Wird es ein weiteres Buch geben?

Das weiß ich nicht genau. Das Buch „Bewusst DENKEN“ war gar nicht geplant – es ist einfach entstanden. Manchmal entwickeln sich die besten Ideen aus dem Alltag heraus. Lassen wir uns überraschen, was daraus wird!

Welches Buch sollte deiner Meinung nach jede:r gelesen haben?

Das ist eine schwierige Frage – denn in jeder Lebensphase ist etwas anderes besonders hilfreich. Was uns inspiriert, bewegt oder unterstützt, verändert sich mit unseren Erfahrungen, Herausforderungen und den eigenen Lebensumständen.

Wie würden dich deine Freund:innen beschreiben?

Meine Freunde würden mich wahrscheinlich als offenen und auch als fokussierten Menschen beschreiben – als jemanden, der wirklich versucht, Dinge zu verstehen. Ich bin neugierig auf Menschen und ihre individuellen Blickwinkel – und darauf, warum diese Sichtweisen so sind, wie sie sind. Dabei entdecke ich oft spannende Geschichten. Vielleicht bin ich gerade deshalb ein guter Zuhörer.

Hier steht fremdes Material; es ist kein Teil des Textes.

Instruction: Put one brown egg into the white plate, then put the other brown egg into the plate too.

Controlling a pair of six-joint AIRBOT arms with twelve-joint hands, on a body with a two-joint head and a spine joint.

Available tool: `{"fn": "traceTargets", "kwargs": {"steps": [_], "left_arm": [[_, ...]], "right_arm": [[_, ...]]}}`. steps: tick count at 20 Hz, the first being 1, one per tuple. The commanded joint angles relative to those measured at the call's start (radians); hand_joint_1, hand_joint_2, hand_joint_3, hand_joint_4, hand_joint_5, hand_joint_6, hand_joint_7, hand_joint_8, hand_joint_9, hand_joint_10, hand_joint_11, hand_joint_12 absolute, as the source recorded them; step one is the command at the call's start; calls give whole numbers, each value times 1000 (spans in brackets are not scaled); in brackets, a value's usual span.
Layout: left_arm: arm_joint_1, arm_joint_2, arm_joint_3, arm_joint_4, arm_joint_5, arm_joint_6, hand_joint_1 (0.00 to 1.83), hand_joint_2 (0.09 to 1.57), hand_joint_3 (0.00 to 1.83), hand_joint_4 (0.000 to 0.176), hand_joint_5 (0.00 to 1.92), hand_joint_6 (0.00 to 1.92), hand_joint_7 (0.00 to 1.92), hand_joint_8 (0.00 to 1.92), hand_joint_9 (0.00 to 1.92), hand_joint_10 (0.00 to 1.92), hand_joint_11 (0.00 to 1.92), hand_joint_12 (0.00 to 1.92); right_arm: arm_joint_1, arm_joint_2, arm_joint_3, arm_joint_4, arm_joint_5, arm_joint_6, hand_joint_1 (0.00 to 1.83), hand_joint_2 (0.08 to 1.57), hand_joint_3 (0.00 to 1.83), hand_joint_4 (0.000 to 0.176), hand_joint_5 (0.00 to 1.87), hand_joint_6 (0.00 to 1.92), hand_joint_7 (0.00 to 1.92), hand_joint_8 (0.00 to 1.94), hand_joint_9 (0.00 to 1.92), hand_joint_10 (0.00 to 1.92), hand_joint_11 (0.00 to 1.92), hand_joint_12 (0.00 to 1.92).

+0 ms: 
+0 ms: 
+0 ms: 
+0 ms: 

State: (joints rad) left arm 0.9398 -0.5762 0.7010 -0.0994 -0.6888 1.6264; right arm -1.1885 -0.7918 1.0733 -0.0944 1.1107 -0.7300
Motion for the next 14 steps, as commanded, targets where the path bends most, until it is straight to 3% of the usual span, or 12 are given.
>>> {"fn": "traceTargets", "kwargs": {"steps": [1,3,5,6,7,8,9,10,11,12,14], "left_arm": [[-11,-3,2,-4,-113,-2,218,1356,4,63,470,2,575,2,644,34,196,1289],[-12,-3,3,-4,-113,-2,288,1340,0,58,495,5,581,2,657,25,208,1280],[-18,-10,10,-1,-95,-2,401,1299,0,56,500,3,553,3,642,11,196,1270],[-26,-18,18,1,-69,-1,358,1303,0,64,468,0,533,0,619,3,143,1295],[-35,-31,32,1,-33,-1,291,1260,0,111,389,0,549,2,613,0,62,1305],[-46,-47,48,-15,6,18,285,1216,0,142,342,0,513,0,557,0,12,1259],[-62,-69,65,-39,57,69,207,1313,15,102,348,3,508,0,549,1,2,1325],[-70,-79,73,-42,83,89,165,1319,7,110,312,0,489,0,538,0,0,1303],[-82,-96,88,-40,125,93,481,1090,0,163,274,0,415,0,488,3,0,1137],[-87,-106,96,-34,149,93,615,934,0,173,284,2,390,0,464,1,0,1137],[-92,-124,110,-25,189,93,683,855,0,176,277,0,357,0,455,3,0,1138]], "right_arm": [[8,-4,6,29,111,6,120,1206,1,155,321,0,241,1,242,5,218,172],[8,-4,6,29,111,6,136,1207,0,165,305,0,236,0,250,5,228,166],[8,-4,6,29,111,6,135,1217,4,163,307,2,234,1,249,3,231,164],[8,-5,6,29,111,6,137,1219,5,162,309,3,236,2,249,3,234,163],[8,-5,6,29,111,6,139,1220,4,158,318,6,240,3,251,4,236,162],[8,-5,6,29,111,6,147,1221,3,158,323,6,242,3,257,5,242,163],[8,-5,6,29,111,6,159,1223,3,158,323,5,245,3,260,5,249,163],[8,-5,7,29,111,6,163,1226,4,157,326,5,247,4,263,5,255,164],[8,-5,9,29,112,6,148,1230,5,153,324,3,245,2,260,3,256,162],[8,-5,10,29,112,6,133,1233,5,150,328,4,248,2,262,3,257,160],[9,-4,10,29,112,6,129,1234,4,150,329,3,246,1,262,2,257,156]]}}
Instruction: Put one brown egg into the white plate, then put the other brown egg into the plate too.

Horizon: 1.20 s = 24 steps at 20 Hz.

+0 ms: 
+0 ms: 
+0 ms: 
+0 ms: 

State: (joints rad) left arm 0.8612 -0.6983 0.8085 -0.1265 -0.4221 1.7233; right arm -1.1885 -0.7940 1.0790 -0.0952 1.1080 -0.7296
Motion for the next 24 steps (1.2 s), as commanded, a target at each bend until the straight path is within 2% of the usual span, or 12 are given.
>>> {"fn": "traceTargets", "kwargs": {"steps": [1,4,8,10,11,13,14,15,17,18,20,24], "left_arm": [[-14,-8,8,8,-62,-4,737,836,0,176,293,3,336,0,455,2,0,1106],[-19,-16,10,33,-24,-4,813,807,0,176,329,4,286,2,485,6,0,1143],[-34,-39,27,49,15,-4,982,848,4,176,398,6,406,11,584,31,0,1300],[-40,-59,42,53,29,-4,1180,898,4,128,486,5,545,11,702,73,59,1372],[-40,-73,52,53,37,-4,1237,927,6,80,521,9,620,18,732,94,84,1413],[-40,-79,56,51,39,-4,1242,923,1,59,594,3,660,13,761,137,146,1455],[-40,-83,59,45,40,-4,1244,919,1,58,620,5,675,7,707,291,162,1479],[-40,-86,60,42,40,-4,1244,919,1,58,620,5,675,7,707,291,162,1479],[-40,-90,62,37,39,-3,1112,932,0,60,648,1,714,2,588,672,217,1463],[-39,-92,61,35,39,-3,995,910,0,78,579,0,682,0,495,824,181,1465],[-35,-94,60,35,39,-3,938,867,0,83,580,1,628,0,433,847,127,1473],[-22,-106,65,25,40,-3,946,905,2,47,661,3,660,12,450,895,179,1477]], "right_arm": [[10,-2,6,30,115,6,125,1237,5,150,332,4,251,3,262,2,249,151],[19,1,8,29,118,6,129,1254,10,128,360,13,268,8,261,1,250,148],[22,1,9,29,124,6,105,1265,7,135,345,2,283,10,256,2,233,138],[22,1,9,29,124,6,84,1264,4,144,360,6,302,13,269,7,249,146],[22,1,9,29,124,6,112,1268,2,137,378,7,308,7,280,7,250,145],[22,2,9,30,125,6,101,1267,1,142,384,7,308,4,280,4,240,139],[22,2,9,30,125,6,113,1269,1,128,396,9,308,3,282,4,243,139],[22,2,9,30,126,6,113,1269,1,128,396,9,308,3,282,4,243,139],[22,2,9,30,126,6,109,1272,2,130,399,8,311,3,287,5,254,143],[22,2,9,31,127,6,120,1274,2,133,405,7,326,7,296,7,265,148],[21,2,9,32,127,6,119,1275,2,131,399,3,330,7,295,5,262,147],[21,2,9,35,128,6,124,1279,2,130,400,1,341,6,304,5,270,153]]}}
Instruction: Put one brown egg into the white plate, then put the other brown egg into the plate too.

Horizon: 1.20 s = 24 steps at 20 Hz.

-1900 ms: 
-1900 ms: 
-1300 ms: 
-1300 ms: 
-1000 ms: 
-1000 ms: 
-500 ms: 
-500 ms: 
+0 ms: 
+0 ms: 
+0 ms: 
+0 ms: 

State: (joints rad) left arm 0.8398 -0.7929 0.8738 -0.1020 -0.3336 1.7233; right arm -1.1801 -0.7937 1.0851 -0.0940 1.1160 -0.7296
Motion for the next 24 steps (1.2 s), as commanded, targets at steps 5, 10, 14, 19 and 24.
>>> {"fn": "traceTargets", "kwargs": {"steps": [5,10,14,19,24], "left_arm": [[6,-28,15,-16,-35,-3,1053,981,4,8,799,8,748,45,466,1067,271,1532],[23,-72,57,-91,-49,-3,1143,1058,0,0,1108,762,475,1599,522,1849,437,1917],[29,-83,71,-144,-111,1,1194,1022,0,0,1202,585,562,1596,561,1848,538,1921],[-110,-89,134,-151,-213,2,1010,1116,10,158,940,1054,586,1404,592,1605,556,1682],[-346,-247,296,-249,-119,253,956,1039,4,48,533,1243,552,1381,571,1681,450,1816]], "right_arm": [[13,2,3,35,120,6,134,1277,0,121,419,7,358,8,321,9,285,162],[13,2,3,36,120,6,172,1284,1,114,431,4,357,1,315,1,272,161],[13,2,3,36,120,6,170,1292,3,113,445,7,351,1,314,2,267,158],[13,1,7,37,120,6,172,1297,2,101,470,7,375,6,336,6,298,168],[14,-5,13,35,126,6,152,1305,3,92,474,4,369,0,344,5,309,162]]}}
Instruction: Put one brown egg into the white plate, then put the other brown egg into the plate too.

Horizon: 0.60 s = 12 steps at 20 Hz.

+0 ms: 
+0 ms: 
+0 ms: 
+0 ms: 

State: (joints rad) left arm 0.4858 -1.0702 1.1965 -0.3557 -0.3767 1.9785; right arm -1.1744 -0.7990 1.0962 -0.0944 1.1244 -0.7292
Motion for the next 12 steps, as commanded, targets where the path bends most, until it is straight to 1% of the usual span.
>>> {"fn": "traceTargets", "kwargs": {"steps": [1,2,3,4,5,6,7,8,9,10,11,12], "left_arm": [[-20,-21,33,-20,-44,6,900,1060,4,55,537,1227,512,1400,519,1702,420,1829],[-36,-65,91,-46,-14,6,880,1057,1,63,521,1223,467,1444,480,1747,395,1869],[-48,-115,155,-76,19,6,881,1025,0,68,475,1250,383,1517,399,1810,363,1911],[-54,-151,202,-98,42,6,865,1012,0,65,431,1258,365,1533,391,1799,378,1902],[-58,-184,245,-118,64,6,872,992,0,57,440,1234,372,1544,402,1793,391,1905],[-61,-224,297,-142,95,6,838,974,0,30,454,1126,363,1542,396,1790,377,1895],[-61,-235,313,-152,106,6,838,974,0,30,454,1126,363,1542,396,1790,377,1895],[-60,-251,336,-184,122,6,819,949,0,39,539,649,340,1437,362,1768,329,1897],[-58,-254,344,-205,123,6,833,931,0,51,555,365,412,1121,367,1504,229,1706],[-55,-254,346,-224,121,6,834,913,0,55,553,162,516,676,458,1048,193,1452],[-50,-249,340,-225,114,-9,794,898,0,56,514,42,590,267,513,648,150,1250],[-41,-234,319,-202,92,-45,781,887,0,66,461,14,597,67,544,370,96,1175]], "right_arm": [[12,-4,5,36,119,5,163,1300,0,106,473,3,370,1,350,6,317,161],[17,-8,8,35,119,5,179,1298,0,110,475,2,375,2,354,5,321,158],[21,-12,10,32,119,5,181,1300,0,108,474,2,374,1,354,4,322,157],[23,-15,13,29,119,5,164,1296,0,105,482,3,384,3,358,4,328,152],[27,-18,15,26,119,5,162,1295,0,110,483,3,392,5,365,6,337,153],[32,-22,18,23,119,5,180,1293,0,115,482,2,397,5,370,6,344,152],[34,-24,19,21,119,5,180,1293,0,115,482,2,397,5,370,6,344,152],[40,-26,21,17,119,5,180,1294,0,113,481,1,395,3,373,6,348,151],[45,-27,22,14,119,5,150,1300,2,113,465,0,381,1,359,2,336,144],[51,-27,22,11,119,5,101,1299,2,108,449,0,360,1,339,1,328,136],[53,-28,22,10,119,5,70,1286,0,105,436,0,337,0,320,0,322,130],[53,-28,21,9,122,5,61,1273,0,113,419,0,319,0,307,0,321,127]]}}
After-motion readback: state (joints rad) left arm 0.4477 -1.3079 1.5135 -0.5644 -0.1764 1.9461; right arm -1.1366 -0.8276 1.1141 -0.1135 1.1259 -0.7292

Was möchtest du deinen Leser:innen mit auf den Weg geben?

Mehr zuhören – und wirklich versuchen, den anderen zu verstehen. In Gesprächen warten wir oft nur darauf, selbst etwas sagen zu können, unabhängig davon, was gerade gesagt wird. Das finde ich schade, denn echtes Zuhören eröffnet neue Perspektiven – und echte Verbindung.